LIWC is a popular text analysis package developed and maintained by Pennebaker et al. The latest version of the LIWC dictionary was released in 2015. This dictionary seems more appropriate than classic dictionaries such as the General Inquire dictionaries for analysis of contemporary materials, because our vocabulary changes over years.
However, LIWC did not work with a large corpus of news articles published between 2012-2015 (around 800MB in raw text). The error seems to show that the text file is too large for the software:
java.util.concurrent.ExecutionException: java.lang.Exception: java.lang.OutOfMemoryError: Java heap space
at java.util.concurrent.FutureTask.report(FutureTask.java:122)
at java.util.concurrent.FutureTask.get(FutureTask.java:192)
at com.liwc.LIWC2015.controller.TextAnalyzer.run(TextAnalyzer.java:109)
at com.liwc.LIWC2015.controller.MainMenuController.onAnalyzeText(MainMenuController.java:113)
at sun.reflect.NativeMethodAccessorImpl.invoke0(Native Method)
at sun.reflect.NativeMethodAccessorImpl.invoke(NativeMethodAccessorImpl.java:62)
at sun.reflect.DelegatingMethodAccessorImpl.invoke(DelegatingMethodAccessorImpl.java:43)
at java.lang.reflect.Method.invoke(Method.java:498)
at sun.reflect.misc.Trampoline.invoke(MethodUtil.java:71)
at sun.reflect.GeneratedMethodAccessor6.invoke(Unknown Source)
at sun.reflect.DelegatingMethodAccessorImpl.invoke(DelegatingMethodAccessorImpl.java:43)
at java.lang.reflect.Method.invoke(Method.java:498)
at sun.reflect.misc.MethodUtil.invoke(MethodUtil.java:275)
at javafx.fxml.FXMLLoader$MethodHandler.invoke(FXMLLoader.java:1771)
at javafx.fxml.FXMLLoader$ControllerMethodEventHandler.handle(FXMLLoader.java:1657)
My solution to the problem was to apply the LIWC dictionary using quanteda‘s dictionary lookup function – it could apply the dictionary to the data less the one minute on my Core i7 machine.
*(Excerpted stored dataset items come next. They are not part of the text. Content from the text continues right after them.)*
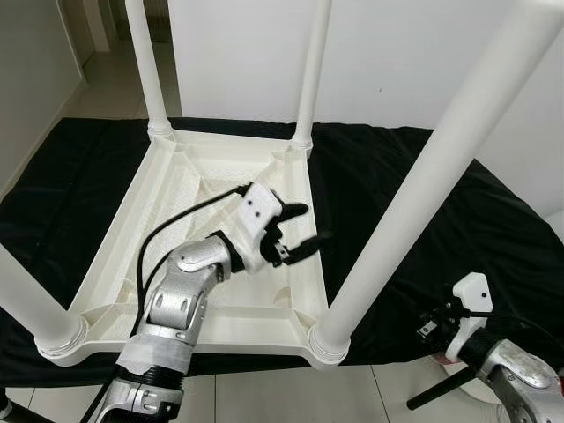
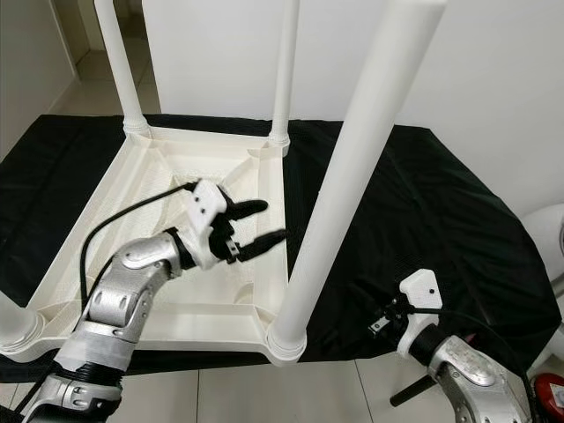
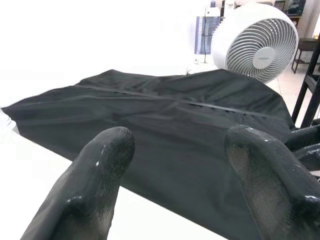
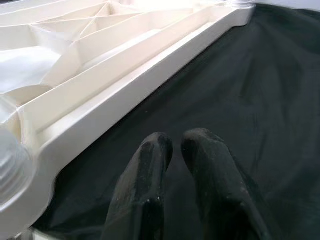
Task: Building children table
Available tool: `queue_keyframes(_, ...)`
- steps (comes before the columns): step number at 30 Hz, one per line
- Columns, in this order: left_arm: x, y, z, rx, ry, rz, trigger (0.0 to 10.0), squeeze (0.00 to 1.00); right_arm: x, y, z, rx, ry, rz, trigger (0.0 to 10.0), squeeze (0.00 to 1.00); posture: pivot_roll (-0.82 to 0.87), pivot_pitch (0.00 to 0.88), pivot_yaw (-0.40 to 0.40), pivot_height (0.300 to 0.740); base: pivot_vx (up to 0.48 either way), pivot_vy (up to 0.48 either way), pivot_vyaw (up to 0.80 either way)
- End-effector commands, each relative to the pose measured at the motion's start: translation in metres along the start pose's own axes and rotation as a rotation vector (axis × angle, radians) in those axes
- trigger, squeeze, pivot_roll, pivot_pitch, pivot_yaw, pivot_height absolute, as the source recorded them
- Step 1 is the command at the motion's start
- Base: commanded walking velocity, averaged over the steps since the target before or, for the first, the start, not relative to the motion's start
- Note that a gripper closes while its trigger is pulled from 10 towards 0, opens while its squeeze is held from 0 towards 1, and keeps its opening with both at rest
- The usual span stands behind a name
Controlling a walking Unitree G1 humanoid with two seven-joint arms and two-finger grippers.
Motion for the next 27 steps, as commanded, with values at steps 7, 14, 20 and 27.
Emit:
queue_keyframes(7,-0.021,-0.014,0.017,-0.002,-0.031,0.346,10.0,0.00,-0.033,-0.008,0.013,-0.039,0.014,0.352,10.0,1.00,-0.04,0.000,-0.071,0.740,0.000,0.000,0.00)
queue_keyframes(14,-0.021,-0.017,0.021,0.002,0.010,0.357,10.0,0.00,-0.039,-0.007,0.022,-0.028,-0.021,0.454,10.0,1.00,-0.03,0.000,-0.081,0.740,0.000,0.000,0.00)
queue_keyframes(20,-0.016,-0.015,0.021,-0.005,0.020,0.359,10.0,0.00,-0.043,0.009,0.029,0.013,-0.023,0.533,10.0,0.00,-0.02,0.000,-0.094,0.740,0.000,0.000,0.00)
queue_keyframes(27,-0.013,-0.014,0.022,-0.021,0.029,0.361,10.0,0.00,-0.057,0.027,0.030,0.058,0.010,0.587,10.0,0.00,-0.01,0.000,-0.097,0.740,0.000,0.000,0.00)
Point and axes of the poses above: a point about 5 cm out from each wrist's last joint towards the gripper, its own y axis pointing out of the wrist towards the gripper, its own z axis along the axis of the wrist's last joint, x = y × z, the point moved 2 cm from there along y, pointing out of the wrist towards the gripper, and after that the axes turned 6 degrees about -y, right-handed, at the moved point
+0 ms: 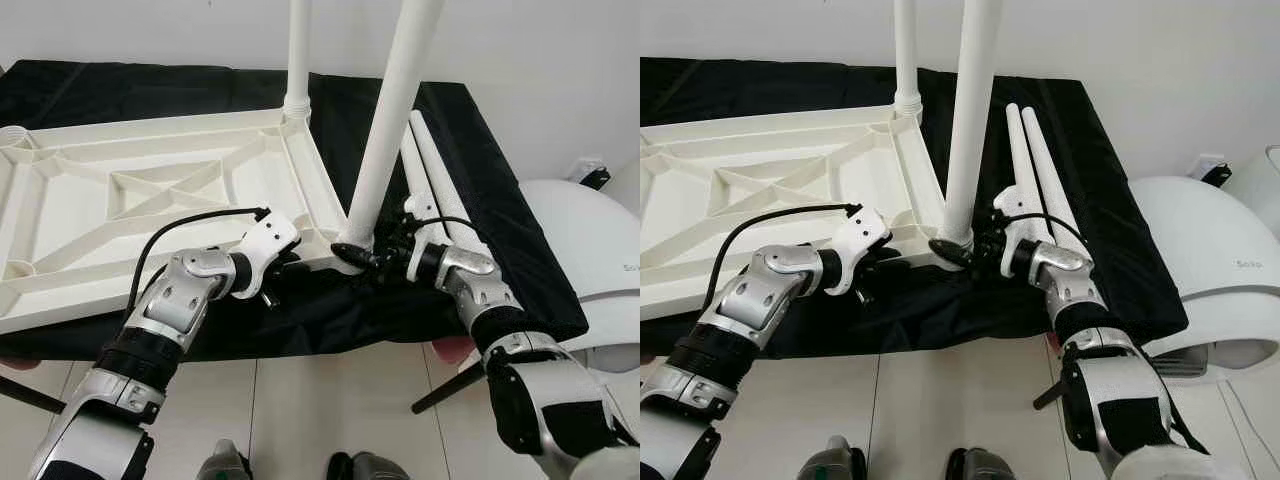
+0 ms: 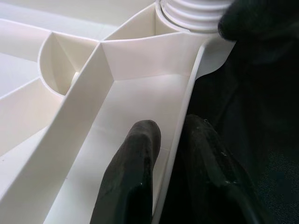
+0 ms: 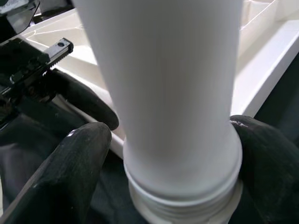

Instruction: Building children table

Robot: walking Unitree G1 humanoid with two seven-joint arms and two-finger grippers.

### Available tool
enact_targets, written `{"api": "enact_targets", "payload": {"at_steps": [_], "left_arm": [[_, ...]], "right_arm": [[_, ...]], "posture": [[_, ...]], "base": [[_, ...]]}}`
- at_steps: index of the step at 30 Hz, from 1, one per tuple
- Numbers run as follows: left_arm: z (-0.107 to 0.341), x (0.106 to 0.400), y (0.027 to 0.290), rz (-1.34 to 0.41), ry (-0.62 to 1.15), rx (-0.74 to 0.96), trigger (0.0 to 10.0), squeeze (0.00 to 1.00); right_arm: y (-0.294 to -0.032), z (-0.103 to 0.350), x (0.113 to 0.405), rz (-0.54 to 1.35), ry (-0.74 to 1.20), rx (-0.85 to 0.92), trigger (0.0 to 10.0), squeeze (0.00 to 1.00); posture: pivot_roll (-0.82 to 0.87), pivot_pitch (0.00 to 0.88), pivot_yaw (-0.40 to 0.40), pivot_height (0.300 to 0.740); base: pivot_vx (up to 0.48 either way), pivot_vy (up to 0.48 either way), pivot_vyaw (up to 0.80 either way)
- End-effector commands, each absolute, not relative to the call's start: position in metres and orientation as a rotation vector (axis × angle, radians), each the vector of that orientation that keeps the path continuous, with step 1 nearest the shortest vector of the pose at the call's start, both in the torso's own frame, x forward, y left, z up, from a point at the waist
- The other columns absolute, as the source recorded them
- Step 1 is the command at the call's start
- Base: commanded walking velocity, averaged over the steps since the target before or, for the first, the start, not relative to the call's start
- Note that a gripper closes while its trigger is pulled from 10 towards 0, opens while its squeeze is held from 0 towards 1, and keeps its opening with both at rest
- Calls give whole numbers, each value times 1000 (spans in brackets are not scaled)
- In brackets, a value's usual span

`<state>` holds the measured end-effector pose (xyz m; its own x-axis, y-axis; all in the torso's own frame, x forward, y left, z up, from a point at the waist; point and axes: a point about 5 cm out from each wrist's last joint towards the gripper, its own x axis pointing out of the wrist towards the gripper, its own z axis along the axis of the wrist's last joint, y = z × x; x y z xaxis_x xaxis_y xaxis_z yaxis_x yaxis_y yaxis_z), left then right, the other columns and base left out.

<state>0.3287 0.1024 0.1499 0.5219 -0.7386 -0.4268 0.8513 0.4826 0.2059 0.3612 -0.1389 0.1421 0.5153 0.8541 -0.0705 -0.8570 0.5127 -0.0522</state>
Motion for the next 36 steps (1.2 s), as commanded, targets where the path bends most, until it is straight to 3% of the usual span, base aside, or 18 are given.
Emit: {"api": "enact_targets", "payload": {"at_steps": [1,2,3,5,6,27,36], "left_arm": [[148,326,102,-1026,314,415,10000,0],[149,326,102,-1026,314,415,10000,0],[149,326,102,-1027,314,414,10000,0],[149,326,102,-1027,313,414,10000,0],[149,326,101,-1028,313,414,10000,0],[148,326,101,-1029,316,413,10000,0],[147,325,100,-1027,321,409,10000,0]], "right_arm": [[-140,141,361,1049,58,-114,10000,0],[-140,141,361,1057,57,-113,10000,0],[-140,142,361,1064,55,-119,8392,0],[-140,142,361,1067,52,-125,8392,0],[-140,143,362,1064,43,-119,0,0],[-145,139,359,998,-27,-17,0,0],[-142,131,350,824,-127,-43,0,0]], "posture": [[44,72,-21,740],[44,73,-21,740],[41,75,-20,740],[41,75,-20,740],[40,76,-20,740],[30,80,-19,740],[25,82,-24,740]], "base": [[0,0,0],[0,0,0],[0,0,0],[0,0,0],[0,0,0],[0,0,0],[0,0,0]]}}
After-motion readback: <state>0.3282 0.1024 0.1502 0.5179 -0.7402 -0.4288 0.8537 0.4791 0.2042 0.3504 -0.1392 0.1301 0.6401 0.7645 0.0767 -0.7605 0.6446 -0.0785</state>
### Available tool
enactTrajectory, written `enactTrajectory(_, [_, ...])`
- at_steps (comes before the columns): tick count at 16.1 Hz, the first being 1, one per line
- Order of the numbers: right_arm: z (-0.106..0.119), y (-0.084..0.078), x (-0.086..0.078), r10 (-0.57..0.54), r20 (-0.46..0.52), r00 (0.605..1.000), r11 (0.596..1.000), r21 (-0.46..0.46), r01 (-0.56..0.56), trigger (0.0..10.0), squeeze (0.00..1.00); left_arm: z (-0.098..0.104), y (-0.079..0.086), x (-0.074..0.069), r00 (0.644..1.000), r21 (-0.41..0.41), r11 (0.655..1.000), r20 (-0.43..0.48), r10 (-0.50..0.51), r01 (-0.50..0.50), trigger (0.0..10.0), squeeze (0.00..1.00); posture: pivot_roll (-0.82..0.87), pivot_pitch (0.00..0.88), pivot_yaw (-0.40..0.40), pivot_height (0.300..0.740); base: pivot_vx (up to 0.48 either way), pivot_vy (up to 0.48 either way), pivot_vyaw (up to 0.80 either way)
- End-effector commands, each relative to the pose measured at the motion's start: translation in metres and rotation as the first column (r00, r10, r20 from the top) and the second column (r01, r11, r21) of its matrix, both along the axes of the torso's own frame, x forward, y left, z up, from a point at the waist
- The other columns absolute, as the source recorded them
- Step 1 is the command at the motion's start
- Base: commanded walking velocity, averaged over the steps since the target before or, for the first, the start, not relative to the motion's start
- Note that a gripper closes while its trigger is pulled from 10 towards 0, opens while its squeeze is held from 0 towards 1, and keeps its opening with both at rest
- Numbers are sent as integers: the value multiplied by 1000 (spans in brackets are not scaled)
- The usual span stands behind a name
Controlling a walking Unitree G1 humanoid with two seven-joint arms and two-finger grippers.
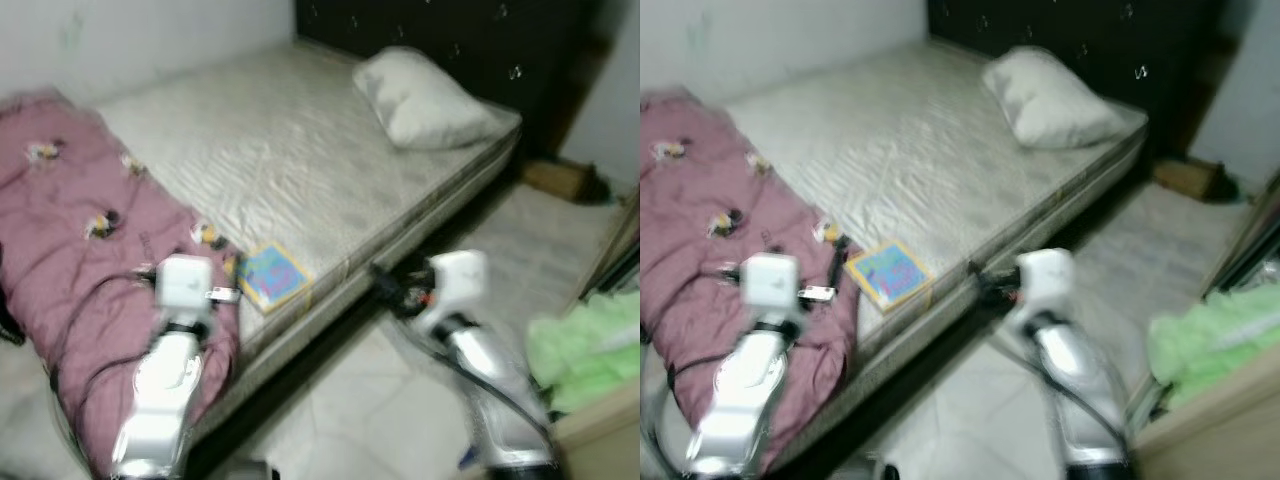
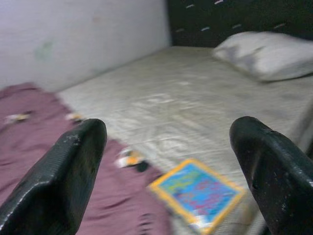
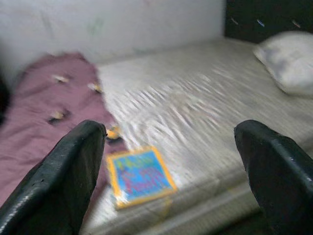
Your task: Clean up the room
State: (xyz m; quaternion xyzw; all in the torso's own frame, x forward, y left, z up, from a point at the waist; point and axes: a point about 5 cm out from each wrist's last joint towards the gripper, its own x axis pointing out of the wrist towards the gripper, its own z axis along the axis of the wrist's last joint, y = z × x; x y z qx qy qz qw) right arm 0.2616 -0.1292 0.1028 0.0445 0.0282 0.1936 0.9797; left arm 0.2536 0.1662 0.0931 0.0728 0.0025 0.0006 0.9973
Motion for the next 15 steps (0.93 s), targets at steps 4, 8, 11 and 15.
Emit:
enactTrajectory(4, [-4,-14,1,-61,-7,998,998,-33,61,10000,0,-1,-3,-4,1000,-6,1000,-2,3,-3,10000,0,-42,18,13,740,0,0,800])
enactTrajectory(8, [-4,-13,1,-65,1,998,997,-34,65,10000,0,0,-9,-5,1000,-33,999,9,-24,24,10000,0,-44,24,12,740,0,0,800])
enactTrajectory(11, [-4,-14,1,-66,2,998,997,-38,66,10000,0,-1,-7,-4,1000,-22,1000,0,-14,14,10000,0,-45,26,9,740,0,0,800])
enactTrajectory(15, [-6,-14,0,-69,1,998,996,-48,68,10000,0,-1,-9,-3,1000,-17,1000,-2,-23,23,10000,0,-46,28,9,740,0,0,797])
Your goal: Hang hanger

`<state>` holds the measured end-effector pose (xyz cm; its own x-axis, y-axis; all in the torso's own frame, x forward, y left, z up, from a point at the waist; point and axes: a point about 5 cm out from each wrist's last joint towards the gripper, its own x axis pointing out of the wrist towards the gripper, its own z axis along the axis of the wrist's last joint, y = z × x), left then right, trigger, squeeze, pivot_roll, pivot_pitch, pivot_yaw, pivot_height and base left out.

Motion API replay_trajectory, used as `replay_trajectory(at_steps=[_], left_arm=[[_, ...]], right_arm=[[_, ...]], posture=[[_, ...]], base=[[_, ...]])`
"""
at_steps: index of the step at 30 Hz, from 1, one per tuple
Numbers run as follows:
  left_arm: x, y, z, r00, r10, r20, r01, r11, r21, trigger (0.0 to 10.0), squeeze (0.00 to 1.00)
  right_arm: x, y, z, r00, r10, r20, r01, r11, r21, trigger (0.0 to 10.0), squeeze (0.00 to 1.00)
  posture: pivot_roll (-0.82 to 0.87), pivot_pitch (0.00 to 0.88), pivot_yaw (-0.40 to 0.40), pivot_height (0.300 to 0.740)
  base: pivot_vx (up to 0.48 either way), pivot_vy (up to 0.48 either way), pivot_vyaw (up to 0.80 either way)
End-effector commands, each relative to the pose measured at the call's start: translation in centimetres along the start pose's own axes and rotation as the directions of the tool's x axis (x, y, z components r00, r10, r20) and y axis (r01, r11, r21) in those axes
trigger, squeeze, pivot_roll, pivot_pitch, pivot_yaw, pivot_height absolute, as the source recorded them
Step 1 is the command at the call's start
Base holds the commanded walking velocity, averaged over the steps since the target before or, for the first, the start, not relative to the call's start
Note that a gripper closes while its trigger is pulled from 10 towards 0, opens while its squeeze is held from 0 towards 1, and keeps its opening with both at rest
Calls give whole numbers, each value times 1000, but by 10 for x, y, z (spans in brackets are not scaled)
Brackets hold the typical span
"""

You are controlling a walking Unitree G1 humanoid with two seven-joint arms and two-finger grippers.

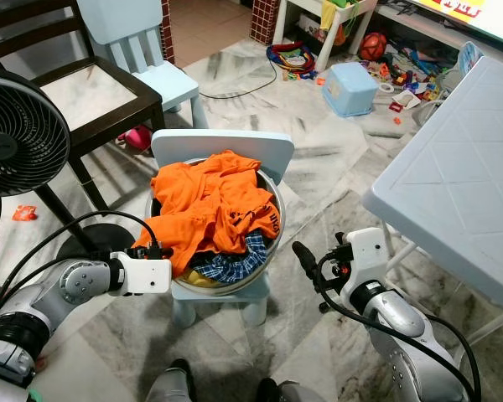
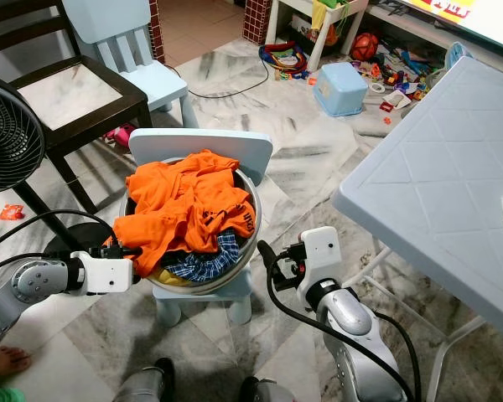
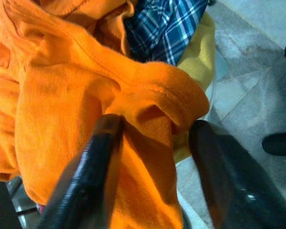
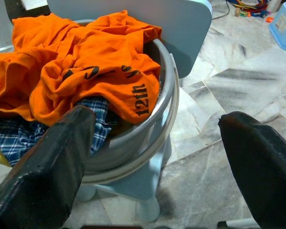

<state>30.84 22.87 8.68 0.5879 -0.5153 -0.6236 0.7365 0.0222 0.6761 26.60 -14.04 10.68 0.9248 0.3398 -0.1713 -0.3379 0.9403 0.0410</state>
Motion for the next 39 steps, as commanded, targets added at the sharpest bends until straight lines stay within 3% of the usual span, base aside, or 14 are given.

I compared the results from quanteda and LIWC using a subset of the corpus, and found the word counts (in columns from “function” to “you” in the tables) very close to each other:
dict <- dictionary(file = './Text analysis/LIWC/LIWC2015_English_Flat.dic')
corp <- corpus(readLines('./Text analysis/Corpus/guardian_sub.txt'))
toks <- tokens(corp, remove_punct = TRUE)
toks_liwc <- tokens_lookup(toks, dict)
mx_liwc <- dfm(toks_liwc) / ntoken(toks) * 100
head(mx_liwc, 20)
Document-feature matrix of: 10,000 documents, 73 features (21.8% sparse).
(showing first 20 documents and first 6 features)
features
docs function pronoun ppron i we you
text1 43.57743 6.122449 1.4405762 0.12004802 0.7202881 0.12004802
text2 42.94872 5.769231 0.6410256 0.00000000 0.0000000 0.00000000
text3 43.94904 6.157113 1.6985138 0.00000000 0.2123142 0.00000000
text4 42.12963 4.783951 1.3888889 0.15432099 0.4629630 0.15432099
text5 40.22140 5.289053 2.7060271 0.00000000 0.6150062 0.12300123
text6 43.44473 4.755784 0.6426735 0.00000000 0.2570694 0.00000000
text7 41.03139 4.035874 0.2242152 0.00000000 0.0000000 0.00000000
text8 43.82716 8.847737 6.3786008 1.02880658 0.8230453 0.00000000
text9 42.56121 4.519774 1.3182674 0.00000000 0.3766478 0.00000000
text10 46.11111 6.888889 1.8888889 0.44444444 0.1111111 0.22222222
text11 49.62963 12.469136 5.5555556 1.60493827 1.1111111 0.12345679
text12 50.00000 11.121495 6.8224299 1.02803738 2.5233645 0.00000000
Note that quanteda version 0.99 has a problem in dfm_lookup()
, which slows down computation dramatically. If you want to use this function, install version 0.996 or later (available on Github).